### Aim of the task
When you return the data, keep every word exact and include none of the images.

Recorded information below:

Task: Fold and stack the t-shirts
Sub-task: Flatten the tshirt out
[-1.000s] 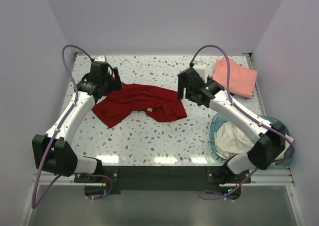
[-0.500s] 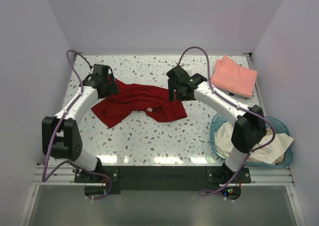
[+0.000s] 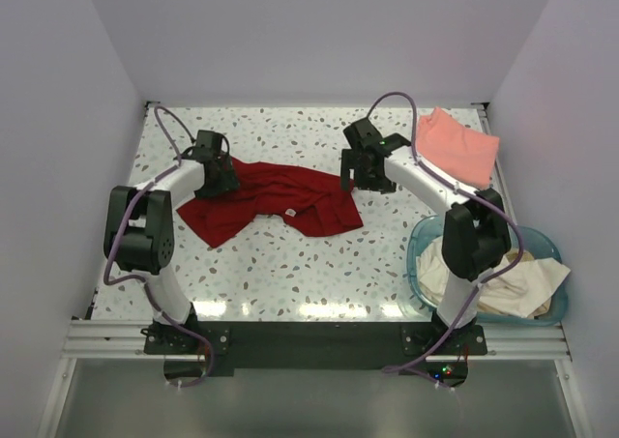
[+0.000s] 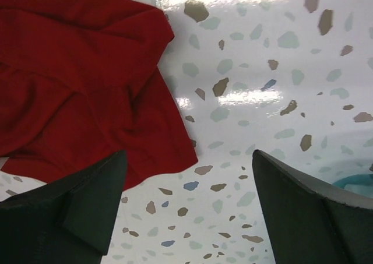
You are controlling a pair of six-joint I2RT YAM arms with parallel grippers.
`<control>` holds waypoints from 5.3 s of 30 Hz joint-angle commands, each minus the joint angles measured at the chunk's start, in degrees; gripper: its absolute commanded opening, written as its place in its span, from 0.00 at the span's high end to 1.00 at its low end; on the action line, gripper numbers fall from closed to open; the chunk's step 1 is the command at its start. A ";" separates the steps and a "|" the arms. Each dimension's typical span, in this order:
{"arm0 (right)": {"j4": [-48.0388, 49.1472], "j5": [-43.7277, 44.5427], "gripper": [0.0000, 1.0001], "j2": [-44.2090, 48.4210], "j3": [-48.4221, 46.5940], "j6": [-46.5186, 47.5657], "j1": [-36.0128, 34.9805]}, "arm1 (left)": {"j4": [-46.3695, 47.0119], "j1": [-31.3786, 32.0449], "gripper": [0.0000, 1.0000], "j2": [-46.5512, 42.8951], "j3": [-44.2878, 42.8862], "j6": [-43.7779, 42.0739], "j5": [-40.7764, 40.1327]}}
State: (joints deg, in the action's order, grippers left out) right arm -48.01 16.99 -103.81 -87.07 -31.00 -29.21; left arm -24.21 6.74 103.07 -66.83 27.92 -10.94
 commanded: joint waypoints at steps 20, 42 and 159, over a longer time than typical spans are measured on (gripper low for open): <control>2.04 -20.15 0.52 -10.71 1.55 9.73 -2.08 | 3.46 -2.96 0.87 0.91 -3.49 -0.24 6.02; -13.84 -15.68 1.00 -5.53 -12.13 11.67 1.17 | 1.36 -4.90 1.00 -5.77 -13.67 -1.73 1.47; 0.46 -12.07 0.28 19.52 19.74 3.50 4.25 | 10.49 11.19 0.65 11.63 -13.24 -0.41 6.19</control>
State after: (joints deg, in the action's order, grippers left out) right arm -47.46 4.97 -84.25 -65.04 -26.17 -25.19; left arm -13.56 17.41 114.21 -78.04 28.86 -3.88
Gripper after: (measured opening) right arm 0.717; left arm 0.355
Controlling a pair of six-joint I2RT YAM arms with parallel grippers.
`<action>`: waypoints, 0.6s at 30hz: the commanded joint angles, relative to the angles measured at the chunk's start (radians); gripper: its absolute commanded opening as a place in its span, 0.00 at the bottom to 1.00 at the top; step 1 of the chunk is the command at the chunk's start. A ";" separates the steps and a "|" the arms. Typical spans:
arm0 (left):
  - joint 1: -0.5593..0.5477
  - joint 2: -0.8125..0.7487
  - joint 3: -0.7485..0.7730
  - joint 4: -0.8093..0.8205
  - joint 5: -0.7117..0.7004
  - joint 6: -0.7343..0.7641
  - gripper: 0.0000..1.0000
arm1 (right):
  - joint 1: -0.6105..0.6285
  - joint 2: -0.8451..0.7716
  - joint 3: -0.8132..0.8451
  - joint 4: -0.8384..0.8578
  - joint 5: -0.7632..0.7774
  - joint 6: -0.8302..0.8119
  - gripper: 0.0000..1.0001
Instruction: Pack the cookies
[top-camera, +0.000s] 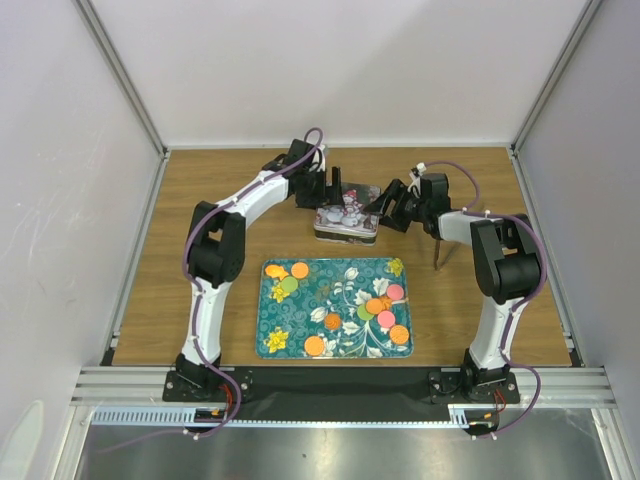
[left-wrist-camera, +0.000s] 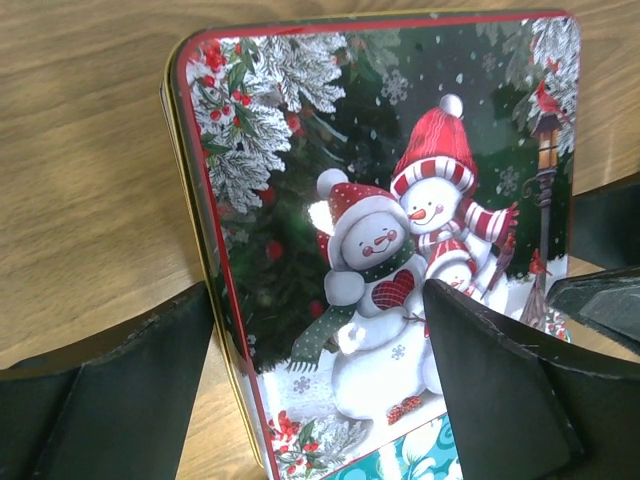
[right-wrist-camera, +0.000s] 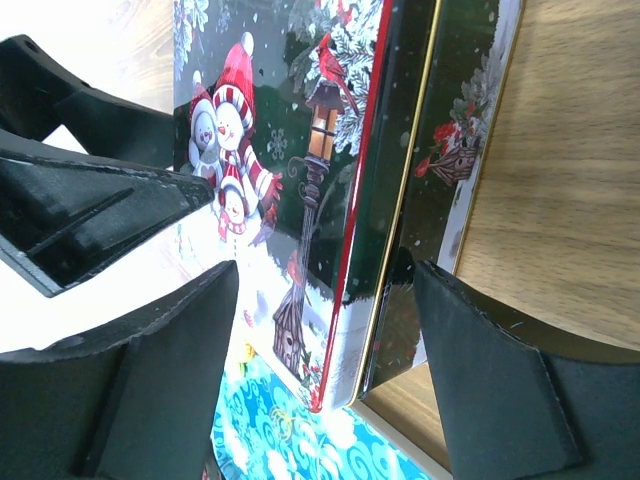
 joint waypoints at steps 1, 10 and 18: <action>0.010 -0.088 -0.014 0.019 -0.009 0.024 0.90 | 0.013 -0.008 0.049 -0.020 -0.005 -0.029 0.77; 0.018 -0.118 -0.071 0.055 -0.025 0.017 1.00 | 0.004 -0.013 0.049 -0.043 0.007 -0.051 0.80; 0.051 -0.193 -0.192 0.125 0.012 -0.015 0.98 | -0.005 -0.019 0.037 -0.046 -0.003 -0.062 0.80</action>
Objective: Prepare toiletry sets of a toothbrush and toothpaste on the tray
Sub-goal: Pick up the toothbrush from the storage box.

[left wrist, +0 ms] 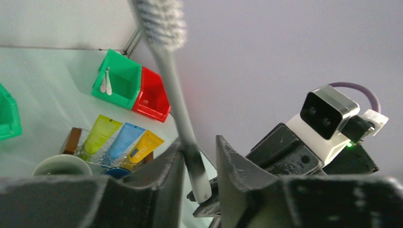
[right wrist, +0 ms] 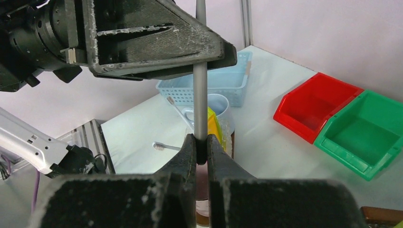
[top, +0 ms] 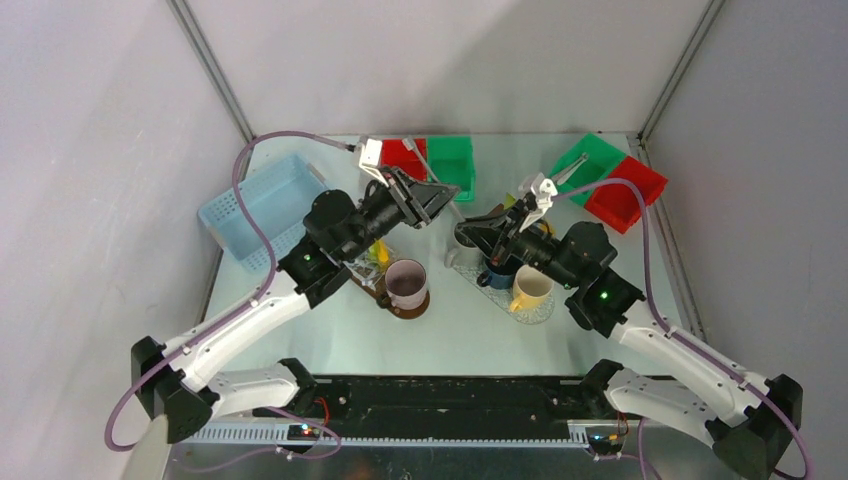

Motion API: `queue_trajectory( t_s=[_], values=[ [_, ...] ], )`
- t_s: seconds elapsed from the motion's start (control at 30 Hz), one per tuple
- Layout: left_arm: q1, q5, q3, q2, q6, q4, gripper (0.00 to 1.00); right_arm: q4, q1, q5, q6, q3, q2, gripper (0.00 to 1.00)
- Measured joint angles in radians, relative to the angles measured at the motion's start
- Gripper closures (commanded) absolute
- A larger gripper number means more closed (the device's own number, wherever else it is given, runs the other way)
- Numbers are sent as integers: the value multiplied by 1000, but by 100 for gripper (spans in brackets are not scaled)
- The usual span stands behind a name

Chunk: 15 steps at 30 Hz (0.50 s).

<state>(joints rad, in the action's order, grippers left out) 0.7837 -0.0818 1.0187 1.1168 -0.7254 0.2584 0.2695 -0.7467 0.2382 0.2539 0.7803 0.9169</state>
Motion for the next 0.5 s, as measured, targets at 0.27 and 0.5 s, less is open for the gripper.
queue_trajectory(
  t_s=[0.27,0.5],
  values=[
    [11,14,-23,-13,30,22,100,-15,-11,-18,-6,-2,-6,52],
    [11,37,-34,-41,163,-29,100,-123,-11,-72,-49,47,-58,44]
  ],
)
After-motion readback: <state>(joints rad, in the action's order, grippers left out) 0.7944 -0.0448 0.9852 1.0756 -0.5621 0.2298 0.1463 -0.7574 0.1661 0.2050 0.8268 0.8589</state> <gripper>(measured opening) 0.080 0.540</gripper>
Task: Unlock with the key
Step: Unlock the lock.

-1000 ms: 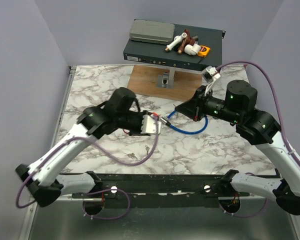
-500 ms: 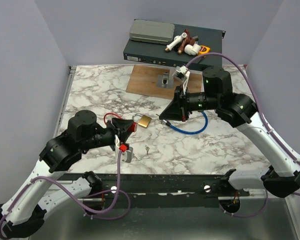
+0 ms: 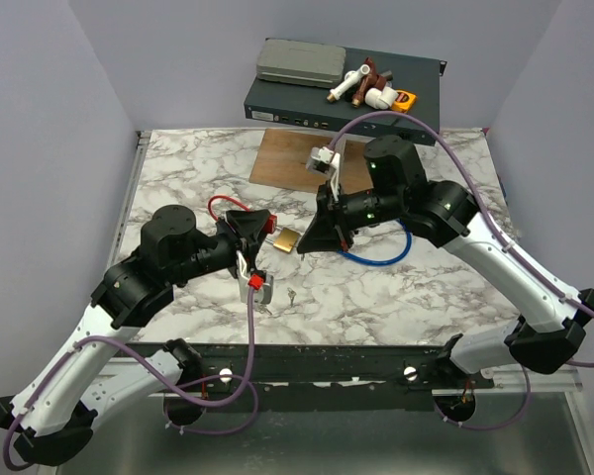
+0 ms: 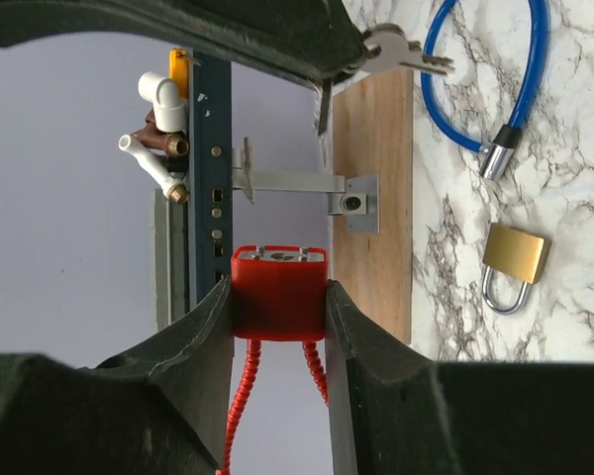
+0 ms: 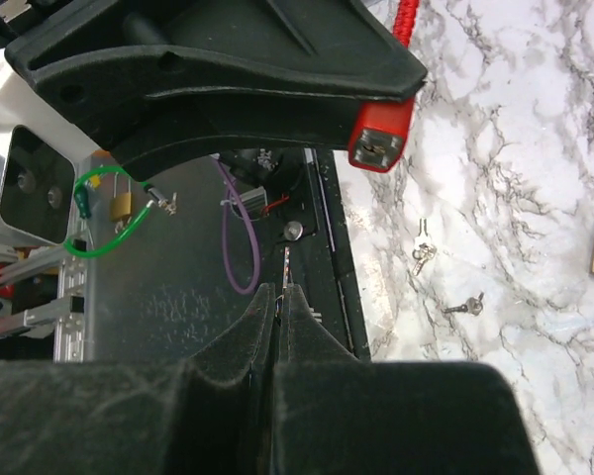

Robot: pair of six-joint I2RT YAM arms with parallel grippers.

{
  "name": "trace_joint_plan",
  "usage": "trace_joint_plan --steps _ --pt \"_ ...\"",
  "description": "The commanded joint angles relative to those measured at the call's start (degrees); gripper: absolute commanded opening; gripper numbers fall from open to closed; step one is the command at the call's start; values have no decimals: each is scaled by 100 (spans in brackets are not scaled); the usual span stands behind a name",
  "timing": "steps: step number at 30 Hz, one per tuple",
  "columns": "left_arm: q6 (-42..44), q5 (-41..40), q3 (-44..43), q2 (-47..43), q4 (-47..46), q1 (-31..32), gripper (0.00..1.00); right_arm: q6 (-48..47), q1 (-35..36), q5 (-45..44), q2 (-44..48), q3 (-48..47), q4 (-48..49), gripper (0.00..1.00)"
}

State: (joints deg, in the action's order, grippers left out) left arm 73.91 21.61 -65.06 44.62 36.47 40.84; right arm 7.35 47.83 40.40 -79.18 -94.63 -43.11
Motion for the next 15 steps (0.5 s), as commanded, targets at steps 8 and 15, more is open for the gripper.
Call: trace_joint_plan --steps 8,15 --pt "670 415 -248 -4 98 3 0 -25 391 -526 -299 -496 -134 1" --pt "640 533 -163 -203 141 65 0 46 386 -753 -302 -537 10 1"
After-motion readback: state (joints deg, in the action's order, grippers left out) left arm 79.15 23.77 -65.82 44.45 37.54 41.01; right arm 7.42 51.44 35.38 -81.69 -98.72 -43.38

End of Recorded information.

### Written solution
Task: Fold and stack the t-shirts
Sub-task: Flatten the tshirt out
[-1.000s] 
[-0.500s] 
[+0.000s] 
[+0.000s] 
You are controlling a pair of six-joint I2RT YAM arms with parallel grippers.
`<control>` holds waypoints from 5.3 s of 30 Hz joint-angle commands, each minus the joint angles measured at the chunk's start, in degrees; gripper: its absolute commanded opening, written as its place in its span, from 0.00 at the span's high end to 1.00 at its low end; on the action line, gripper numbers fall from closed to open; the chunk's step 1 is the command at its start. A ";" separates the steps and a "|" the arms. Each dimension's typical span, in this order:
{"arm0 (right)": {"j4": [-48.0388, 49.1472], "j5": [-43.7277, 44.5427], "gripper": [0.0000, 1.0001], "j2": [-44.2090, 48.4210], "j3": [-48.4221, 46.5940], "j6": [-46.5186, 47.5657], "j1": [-36.0128, 34.9805]}, "arm1 (left)": {"j4": [-46.3695, 47.0119], "j1": [-31.3786, 32.0449], "gripper": [0.0000, 1.0000], "j2": [-46.5512, 42.8951], "j3": [-44.2878, 42.8862], "j6": [-43.7779, 42.0739], "j5": [-40.7764, 40.1327]}}
State: (joints deg, in the action's order, grippers left out) right arm -48.01 16.99 -103.81 -87.07 -31.00 -29.21; left arm -24.21 6.74 103.07 -66.83 27.92 -10.94
 commanded: joint waypoints at steps 20, 42 and 159, over a longer time than typical spans are measured on (gripper low for open): <control>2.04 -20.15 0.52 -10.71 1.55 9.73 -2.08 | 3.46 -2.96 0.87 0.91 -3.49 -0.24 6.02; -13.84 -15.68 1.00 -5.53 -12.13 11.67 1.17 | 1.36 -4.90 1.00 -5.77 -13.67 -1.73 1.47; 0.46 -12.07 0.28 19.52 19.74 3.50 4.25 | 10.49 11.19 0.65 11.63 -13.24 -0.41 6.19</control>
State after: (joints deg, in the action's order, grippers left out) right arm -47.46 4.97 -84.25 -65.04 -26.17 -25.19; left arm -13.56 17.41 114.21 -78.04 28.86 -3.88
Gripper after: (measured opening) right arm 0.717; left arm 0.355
Controlling a pair of six-joint I2RT YAM arms with parallel grippers.
`<action>`: waypoints, 0.6s at 30hz: the commanded joint angles, relative to the angles measured at the chunk's start (radians); gripper: its absolute commanded opening as a place in its span, 0.00 at the bottom to 1.00 at the top; step 1 of the chunk is the command at the chunk's start. A ";" separates the steps and a "|" the arms. Typical spans:
arm0 (left):
  - joint 1: -0.5593..0.5477
  - joint 2: -0.8125..0.7487
  - joint 3: -0.7485..0.7730
  - joint 4: -0.8093..0.8205
  - joint 5: -0.7117..0.7004
  - joint 6: -0.7343..0.7641
  - gripper: 0.0000..1.0000
arm1 (right):
  - joint 1: -0.6105..0.6285
  - joint 2: -0.8451..0.7716
  - joint 3: -0.8132..0.8451
  - joint 4: -0.8384..0.8578
  - joint 5: -0.7632..0.7774
  - joint 6: -0.8302..0.8119
  - gripper: 0.0000..1.0001
Instruction: Pack the cookies
[top-camera, +0.000s] 
[left-wrist-camera, +0.000s] 
[right-wrist-camera, +0.000s] 
 joint waypoints at steps 1, 10 and 18: <action>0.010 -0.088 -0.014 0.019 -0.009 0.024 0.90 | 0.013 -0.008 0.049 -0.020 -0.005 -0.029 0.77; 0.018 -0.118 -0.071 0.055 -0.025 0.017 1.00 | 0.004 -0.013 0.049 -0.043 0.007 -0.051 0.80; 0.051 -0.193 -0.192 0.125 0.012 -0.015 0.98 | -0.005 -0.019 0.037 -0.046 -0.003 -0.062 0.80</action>
Objective: Prepare toiletry sets of a toothbrush and toothpaste on the tray
Sub-goal: Pick up the toothbrush from the storage box.

[left wrist, +0 ms] 
[right wrist, +0 ms] 
[top, +0 ms] 

Motion API: `queue_trajectory( t_s=[_], values=[ [_, ...] ], )`
- t_s: seconds elapsed from the motion's start (control at 30 Hz), one per tuple
- Layout: left_arm: q1, q5, q3, q2, q6, q4, gripper (0.00 to 1.00); right_arm: q4, q1, q5, q6, q3, q2, gripper (0.00 to 1.00)
- Measured joint angles in radians, relative to the angles measured at the motion's start
- Gripper closures (commanded) absolute
- A larger gripper number means more closed (the device's own number, wherever else it is given, runs the other way)
- Numbers are sent as integers: the value multiplied by 1000, but by 100 for gripper (spans in brackets are not scaled)
- The usual span stands behind a name

Chunk: 15 steps at 30 Hz (0.50 s).

<state>(joints rad, in the action's order, grippers left out) 0.7837 -0.0818 1.0187 1.1168 -0.7254 0.2584 0.2695 -0.7467 0.2382 0.2539 0.7803 0.9169</state>
Motion for the next 0.5 s, as measured, targets at 0.27 and 0.5 s, less is open for the gripper.
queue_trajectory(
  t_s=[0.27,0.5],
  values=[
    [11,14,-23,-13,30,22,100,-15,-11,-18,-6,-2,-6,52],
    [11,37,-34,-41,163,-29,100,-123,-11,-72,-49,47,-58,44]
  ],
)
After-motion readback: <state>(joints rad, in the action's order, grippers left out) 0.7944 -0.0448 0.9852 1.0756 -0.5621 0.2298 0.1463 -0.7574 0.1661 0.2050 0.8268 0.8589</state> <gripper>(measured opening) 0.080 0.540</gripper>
Task: Unlock with the key
Step: Unlock the lock.

-1000 ms: 
-500 ms: 
+0 ms: 
+0 ms: 
+0 ms: 

Robot: pair of six-joint I2RT YAM arms with parallel grippers.

{
  "name": "trace_joint_plan",
  "usage": "trace_joint_plan --steps _ --pt \"_ ...\"",
  "description": "The commanded joint angles relative to those measured at the call's start (degrees); gripper: absolute commanded opening; gripper numbers fall from open to closed; step one is the command at the call's start; values have no decimals: each is scaled by 100 (spans in brackets are not scaled); the usual span stands behind a name",
  "timing": "steps: step number at 30 Hz, one per tuple",
  "columns": "left_arm: q6 (-42..44), q5 (-41..40), q3 (-44..43), q2 (-47..43), q4 (-47..46), q1 (-31..32), gripper (0.00..1.00); right_arm: q6 (-48..47), q1 (-35..36), q5 (-45..44), q2 (-44..48), q3 (-48..47), q4 (-48..49), gripper (0.00..1.00)"
}

State: (joints deg, in the action's order, grippers left out) left arm 73.91 21.61 -65.06 44.62 36.47 40.84; right arm 7.35 47.83 40.40 -79.18 -94.63 -43.11
Motion for the next 15 steps (0.5 s), as commanded, targets at steps 8 and 15, more is open for the gripper.
Call: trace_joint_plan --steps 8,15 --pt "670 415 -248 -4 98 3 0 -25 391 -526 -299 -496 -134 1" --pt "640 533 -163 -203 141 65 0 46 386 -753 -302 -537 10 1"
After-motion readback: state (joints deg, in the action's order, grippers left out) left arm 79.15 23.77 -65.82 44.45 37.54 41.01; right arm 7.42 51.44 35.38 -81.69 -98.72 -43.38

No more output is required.